Monte Castelo: Cidadão indignado.
O que estou fazendo nessa fila de banco? Eu poderia ter mandado alguém... mas sei lá, fiquei com vontade de resolver esse inconveniente com o meu cartão pessoalmente. Olhar nos olhos de quem o bloqueou por engano, quem sabe. Eu só não sabia que o lugar estaria tão lotado.
Droga.
Tudo bem. Provavelmente já passei por situações piores em minhas expedições pelo mundo.
(Eu acho).
As horas se arrastam. Sinto como se perdesse um tempo precioso da minha vida. Um tempo que não voltará nunca mais. Eu poderia estar fazendo milhares de outras coisas agora. Bem, acho melhor não pensar tanto nisso. Até que a fila já diminuiu. Depois de cerca de duas horas aqui parado, faltam apenas cinco pessoas. Às vezes sou contemplativo demais. Como agora. Estou tão distraído que levo alguns momentos para perceber a agitação ao meu redor. Então vem a gritaria. O pânico. E o choro desconsolado dos marmanjos. (As mulheres são mais controladas). Cara, eu preciso me benzer. É sério.
Os assaltantes mandam que nós nos deitemos no chão. Como esses mascarados conseguiram entrar no banco com essas armas?

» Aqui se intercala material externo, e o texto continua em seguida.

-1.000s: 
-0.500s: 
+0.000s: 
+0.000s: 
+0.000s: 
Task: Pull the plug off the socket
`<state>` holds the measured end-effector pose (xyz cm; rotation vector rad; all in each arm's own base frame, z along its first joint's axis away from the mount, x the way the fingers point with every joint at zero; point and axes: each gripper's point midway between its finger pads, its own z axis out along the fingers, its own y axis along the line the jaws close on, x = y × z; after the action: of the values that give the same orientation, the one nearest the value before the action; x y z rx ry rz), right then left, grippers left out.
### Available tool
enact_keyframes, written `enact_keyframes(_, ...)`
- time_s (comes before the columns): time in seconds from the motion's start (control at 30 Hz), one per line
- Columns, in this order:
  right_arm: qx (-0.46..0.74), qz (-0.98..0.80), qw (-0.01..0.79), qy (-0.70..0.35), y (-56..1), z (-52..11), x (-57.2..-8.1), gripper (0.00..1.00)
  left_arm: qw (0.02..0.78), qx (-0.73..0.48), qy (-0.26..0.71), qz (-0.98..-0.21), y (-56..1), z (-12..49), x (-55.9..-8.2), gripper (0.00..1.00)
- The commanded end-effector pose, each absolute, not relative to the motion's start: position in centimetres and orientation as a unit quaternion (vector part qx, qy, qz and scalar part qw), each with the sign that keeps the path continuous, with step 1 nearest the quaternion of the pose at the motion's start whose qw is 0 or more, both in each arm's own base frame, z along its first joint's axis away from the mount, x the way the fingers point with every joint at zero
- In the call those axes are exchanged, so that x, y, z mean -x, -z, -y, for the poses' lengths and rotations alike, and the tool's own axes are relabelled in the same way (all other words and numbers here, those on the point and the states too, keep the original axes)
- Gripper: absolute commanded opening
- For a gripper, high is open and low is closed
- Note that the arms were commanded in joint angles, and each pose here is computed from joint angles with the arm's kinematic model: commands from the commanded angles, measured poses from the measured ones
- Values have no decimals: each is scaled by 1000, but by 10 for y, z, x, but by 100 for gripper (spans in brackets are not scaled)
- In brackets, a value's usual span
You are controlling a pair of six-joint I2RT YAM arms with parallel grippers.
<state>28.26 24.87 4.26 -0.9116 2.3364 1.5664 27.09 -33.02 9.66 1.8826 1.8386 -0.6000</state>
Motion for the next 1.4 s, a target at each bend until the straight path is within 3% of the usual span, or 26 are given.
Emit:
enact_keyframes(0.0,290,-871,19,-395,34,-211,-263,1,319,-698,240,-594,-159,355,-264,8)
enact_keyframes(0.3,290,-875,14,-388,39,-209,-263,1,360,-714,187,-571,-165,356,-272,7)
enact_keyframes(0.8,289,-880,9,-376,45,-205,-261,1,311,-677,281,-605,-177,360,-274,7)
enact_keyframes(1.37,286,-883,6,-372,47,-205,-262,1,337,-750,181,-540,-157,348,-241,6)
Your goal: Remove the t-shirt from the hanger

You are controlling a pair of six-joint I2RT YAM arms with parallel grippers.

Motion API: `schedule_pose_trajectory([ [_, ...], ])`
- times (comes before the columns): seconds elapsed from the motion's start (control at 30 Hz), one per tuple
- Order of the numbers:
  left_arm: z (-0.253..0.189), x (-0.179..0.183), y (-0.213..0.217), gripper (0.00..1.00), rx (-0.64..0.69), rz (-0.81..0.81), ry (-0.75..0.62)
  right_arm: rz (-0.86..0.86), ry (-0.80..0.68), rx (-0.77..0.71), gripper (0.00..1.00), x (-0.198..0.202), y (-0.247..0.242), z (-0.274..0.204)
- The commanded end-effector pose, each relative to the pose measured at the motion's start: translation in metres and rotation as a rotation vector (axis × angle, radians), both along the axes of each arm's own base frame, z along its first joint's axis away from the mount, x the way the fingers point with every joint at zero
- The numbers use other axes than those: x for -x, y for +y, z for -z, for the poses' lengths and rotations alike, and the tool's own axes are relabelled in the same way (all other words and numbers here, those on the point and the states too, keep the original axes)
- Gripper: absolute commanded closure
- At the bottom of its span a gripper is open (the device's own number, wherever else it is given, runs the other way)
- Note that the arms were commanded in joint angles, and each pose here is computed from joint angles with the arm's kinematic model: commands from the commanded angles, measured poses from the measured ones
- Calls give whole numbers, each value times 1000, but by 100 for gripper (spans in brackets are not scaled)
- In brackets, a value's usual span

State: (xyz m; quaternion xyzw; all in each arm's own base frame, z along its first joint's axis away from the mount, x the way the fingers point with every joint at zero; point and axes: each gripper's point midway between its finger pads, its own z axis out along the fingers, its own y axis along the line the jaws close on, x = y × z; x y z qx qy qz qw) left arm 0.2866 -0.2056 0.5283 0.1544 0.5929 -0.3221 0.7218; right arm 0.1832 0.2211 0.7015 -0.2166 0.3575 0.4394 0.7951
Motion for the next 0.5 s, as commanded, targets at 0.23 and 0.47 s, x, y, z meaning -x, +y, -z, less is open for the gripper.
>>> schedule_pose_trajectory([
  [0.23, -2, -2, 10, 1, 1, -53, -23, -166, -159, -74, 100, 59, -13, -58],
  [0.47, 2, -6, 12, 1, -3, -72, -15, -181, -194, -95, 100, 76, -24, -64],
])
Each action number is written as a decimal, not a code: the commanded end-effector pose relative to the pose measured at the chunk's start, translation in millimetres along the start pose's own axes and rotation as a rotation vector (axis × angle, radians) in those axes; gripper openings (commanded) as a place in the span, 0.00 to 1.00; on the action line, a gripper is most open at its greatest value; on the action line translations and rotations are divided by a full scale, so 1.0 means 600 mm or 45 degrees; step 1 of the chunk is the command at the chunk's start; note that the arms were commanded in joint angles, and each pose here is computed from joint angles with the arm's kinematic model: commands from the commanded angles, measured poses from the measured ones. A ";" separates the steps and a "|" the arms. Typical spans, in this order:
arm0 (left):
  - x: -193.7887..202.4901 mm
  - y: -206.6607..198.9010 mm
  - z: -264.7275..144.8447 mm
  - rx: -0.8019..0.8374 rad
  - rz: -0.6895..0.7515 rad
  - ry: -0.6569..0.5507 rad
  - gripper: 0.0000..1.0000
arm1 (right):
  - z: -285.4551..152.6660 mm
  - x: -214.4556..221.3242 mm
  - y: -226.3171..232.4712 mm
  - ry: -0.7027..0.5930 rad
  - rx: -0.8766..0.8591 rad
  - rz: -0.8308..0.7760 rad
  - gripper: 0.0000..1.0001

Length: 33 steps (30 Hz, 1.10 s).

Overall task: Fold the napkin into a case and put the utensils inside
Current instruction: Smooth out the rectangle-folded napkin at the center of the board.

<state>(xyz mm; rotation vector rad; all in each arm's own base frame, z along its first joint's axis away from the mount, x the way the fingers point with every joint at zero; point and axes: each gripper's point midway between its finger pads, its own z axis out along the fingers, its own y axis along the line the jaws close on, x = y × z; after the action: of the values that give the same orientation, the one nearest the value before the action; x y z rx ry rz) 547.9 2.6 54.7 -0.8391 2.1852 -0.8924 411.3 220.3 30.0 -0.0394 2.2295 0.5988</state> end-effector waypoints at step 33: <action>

Assalto a banco? Pois é. Com o aumento da vigilância da polícia nos pontos de venda de drogas, os bandidos começaram a procurar outras opções de conseguir dinheiro fácil. Ouvi dizer que havia aumentado e muito a incidência de roubos a caminhões de carga, e esta, por sua vez passou a se proteger com sistemas de rastreamento via satélite e reforço das escoltas. Sendo assim, o próximo alvo foram os bancos. Estão sendo. E comigo dentro.
Droga.
Por que a minha vida é cheia de situações bizarras e perigosas, como se eu fosse um personagem de histórias em quadrinhos? Por que eu não fiquei na minha casa olhando para o teto até anoitecer?
Droga.
Estava quase na minha vez de ser atendido!!!
Droga, droga, droga.
Dez minutos no chão frio. Demora muito até os bandidos de organizarem. Só podem ser amadores. Nós, pobres reféns, ficamos presos no segundo andar do banco. Como estou próximo da janela, vejo que há um deles na porta do banco, disfarçado como um funcionário, e não deixa ninguém entrar. Qual será a desculpa que ele inventou? “Desculpe o transtorno. Estamos em reformas”. Reformas financeiras, com certeza. O pior é que as pessoas parecem estar engolindo. Eu poderia tentar mandar algum tipo de sinal... mas é arriscado. Sabe-se lá o quanto eles estão dispostos a ferir os reféns.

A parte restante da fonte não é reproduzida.